The clinical suspicion of heart failure and/or echocardiographic evidence of changes, such as LVEF drop, chamber dilation and valve abnormalities call for a prompt cardiology consultation. Patients with preexisting CVD, as well as those who showed signs of early CTX during chemotherapy and started cardiovascular therapy should periodically be evaluated by a cardiologist.

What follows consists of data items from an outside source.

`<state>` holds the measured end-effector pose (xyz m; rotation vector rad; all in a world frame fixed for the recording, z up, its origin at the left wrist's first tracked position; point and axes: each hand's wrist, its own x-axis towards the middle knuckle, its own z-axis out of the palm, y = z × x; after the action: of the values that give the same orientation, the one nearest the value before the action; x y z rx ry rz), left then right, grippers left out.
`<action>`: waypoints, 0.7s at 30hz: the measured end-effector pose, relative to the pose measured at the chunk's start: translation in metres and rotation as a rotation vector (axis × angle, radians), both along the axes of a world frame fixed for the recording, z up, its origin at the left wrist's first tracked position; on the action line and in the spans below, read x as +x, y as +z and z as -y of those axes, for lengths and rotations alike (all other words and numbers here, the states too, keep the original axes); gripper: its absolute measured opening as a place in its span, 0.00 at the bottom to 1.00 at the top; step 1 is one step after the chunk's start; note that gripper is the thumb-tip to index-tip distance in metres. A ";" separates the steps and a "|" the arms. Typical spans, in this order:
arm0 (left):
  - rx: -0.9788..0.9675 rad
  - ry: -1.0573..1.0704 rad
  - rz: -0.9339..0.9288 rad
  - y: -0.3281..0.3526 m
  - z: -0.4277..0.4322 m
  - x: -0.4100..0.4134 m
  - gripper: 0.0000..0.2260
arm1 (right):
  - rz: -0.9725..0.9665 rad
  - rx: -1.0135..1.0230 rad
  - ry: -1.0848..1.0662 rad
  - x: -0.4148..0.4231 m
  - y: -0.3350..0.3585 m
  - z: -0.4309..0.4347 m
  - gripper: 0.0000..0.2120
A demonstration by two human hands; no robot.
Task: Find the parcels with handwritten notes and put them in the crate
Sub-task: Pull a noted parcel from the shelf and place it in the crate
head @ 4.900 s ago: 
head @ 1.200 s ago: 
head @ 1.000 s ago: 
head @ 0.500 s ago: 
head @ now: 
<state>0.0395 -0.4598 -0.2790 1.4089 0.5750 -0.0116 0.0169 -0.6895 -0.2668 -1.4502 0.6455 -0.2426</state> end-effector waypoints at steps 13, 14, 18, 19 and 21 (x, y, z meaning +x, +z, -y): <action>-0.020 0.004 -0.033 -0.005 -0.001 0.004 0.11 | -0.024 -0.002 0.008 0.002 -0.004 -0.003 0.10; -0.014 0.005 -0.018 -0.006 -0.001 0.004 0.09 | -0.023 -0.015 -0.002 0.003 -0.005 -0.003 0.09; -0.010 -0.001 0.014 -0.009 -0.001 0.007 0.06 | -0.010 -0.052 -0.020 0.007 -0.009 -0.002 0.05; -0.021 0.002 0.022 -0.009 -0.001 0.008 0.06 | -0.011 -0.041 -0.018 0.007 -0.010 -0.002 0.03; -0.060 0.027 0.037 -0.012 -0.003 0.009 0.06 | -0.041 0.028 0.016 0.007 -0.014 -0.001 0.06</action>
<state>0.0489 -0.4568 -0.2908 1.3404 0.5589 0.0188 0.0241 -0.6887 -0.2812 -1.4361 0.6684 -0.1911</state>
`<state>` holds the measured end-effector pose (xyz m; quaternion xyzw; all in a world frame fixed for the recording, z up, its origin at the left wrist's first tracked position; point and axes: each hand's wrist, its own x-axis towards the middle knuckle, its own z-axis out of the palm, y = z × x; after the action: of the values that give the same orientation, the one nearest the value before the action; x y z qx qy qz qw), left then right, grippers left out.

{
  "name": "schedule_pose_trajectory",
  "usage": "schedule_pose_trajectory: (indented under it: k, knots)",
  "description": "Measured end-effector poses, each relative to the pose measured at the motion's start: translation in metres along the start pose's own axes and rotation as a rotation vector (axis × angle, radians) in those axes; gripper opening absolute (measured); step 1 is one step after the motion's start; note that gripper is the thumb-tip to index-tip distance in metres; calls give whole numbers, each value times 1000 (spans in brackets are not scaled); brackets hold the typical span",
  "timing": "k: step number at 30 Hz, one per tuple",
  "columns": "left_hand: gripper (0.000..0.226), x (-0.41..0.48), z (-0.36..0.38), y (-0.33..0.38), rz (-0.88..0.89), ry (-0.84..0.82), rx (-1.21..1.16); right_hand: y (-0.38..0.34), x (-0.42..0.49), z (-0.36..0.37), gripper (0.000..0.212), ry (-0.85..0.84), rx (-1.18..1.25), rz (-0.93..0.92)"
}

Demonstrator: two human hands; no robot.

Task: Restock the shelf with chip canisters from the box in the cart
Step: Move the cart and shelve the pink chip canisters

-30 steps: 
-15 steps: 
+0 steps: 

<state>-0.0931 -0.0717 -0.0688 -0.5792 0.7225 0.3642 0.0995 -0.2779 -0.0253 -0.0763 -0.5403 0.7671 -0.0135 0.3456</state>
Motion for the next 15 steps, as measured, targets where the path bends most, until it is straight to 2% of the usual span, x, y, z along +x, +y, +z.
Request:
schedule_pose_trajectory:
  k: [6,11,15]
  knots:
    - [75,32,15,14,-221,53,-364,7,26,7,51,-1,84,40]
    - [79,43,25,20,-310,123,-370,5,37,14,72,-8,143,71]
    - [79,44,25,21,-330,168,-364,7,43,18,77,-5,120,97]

Periodic assessment of BNP and troponin could play a complementary role in particular circumstances such as in patients with borderline echocardiographic data.

Conclusion

A-CTX has been a well known problem for more than 40 years, but there are still several unresolved issues and unanswered questions. From the patient's point of view, there is an urgent need for specialized care that involves carefully integrating the knowledge of cardio-oncology into daily practice. In order to make this possible, training at least one cardiologist in the management of cardiovascular problems of cancer patients is recommended in all hospitals having an oncological or haemato-oncological Unit. Cardio-oncology is a rapidly growing area. Although keeping up-to-date is certainly necessary, we feel that an even more critical issue is represented by the goal for oncologists and cardiologists to join forces and learn to work side by side.